Nell'album oscurità e luce, felicità e disperazione vanno di pari passo, come nella vita.
Con Mexico i Mighty Oaks mostrano ancora una volta cosa sanno fare meglio e dove sono diretti.Attingendo a una miriade di influenze che spaziano dall'indie, al pop, dal folk al soul, il trio - composto da Ian Hooper (USA), Claudio Donzelli (Italia) e Craig Saunders (UK) - con il nuovo brano vuole trasmettere un messaggio positivo e di evasione: "2020 brought out the best in some, and the worst in others. People across America (and across the world for that matter) stockpiled guns and ammunition, threw punches over toilet paper, pushed racist bigots and ideologies in politics, and put a “me first” attitude on full display. While we firmly believe that turning away from problems does not at all help to get at the root of solving them, this song is a sort of mental escape when things heavy.", ha affermato la band.Il loro ultimo disco, All Things Go, è stato pubblicato un anno fa ed è stato accompagnato da un tour che, purtroppo, dopo due mesi è stato sopseso a causa della pandemia:
“Corona was on our heels the whole time”, ricorda il cantante Hooper, “We had just returned from Norway and a few days later, boom, lockdown!”. Per lui questa è stata l'occasione per rimettersi a lavorare sul nuovo disco nel suo studio di registrazione. “It was the first time since our debut album that I had the time to just write a whole lot of songs for this album”, afferma “And I feel like it sounds so much more like one album than say the last one did - or the one before that.”.

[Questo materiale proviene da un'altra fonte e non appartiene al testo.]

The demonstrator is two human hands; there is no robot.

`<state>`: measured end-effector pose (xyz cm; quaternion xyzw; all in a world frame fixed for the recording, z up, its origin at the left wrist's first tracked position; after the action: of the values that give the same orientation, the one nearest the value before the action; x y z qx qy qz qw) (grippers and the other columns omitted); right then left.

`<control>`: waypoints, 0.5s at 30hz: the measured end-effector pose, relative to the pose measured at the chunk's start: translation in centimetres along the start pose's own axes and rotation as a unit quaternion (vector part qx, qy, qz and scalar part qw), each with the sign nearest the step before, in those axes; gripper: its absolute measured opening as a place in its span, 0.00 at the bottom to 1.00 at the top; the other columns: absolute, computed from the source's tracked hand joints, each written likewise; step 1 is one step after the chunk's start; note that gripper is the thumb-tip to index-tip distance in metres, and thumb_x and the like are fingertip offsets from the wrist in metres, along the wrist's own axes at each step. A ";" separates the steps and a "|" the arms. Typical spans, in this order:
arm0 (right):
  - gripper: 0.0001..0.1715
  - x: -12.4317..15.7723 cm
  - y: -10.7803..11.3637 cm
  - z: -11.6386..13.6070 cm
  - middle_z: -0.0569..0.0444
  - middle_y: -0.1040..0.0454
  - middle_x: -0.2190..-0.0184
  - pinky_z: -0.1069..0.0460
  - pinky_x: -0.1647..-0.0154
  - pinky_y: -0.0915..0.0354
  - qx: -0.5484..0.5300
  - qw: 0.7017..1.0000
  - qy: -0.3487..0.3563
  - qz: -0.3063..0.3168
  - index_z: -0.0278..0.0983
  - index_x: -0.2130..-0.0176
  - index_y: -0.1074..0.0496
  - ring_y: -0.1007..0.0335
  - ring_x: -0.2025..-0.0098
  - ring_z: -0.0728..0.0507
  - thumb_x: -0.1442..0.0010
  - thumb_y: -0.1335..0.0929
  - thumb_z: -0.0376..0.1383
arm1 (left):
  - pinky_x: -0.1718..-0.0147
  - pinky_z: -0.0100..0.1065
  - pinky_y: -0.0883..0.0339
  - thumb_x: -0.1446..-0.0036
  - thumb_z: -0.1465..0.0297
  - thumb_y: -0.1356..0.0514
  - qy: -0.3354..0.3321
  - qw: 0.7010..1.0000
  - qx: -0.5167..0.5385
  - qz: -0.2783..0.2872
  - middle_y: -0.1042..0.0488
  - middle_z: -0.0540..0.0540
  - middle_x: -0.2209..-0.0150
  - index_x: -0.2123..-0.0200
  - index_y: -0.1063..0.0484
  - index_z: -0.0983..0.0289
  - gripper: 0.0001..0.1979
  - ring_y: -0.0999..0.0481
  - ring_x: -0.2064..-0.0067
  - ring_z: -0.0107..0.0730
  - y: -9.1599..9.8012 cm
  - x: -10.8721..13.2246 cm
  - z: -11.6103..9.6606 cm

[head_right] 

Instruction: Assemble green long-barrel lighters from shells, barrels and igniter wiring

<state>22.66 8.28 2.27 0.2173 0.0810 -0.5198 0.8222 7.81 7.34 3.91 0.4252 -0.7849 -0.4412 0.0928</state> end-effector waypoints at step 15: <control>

Insieme, i tre compagni di band e amici di lunga data hanno deciso di registrare le canzoni nello studio di Hooper, insieme al loro produttore Nikolai Potthoff e al batterista Joda Förster: “It was a total shot in the dark to record at my house. I had never actually tried it out, to record drums down there, and to track people together. Everyone was nervous, myself included. But it ended up being the best thing that we could have done. There is something about recording at home that brought us back to that very beginning, when Claudio and I started making music at his apartment together”, dice Hooper, “I’m the most at peace with myself as a musician than I ever have been before. Recording at home takes the pressure off: our time was our time, we didn’t have to hire a big studio, nobody was expecting anything from us, because we were in a pandemic. We just had time for us.”.
Il disco Mexico racchiude, così, il meglio di entrambi i mondi: è intimo, personale e diretto come è la musica dei Mighty Oaks ma, allo stesso tempo, è un disco più adulto, specchio della maturità dei tre musicisti che hanno trovato la loro voce, che hanno vissuto la vita con i suoi alti e i suoi bassi, e che, ormai, non hanno bisogno di dimostrare più nulla."The past few months were not easy for anyone. Music has been my outlet”, spiega Hooper. La sua nuova chitarra, accordata un tono sotto, più cupa e stridente, ha ispirato molte canzoni e può essere ascoltata in quasi ogni traccia.I Mighty Oaks in Mexico hanno scelto di fare molto meno affidamento sui computer, meno plug-in, più nastro e più suoni dal vivo per un vero ritorno alle origini.
"The saturated, analogue harmonics sound like a fuzzy blanket, warm, and just somehow more pleasing. It inspired me to keep writing and creating”, afferma Hooper.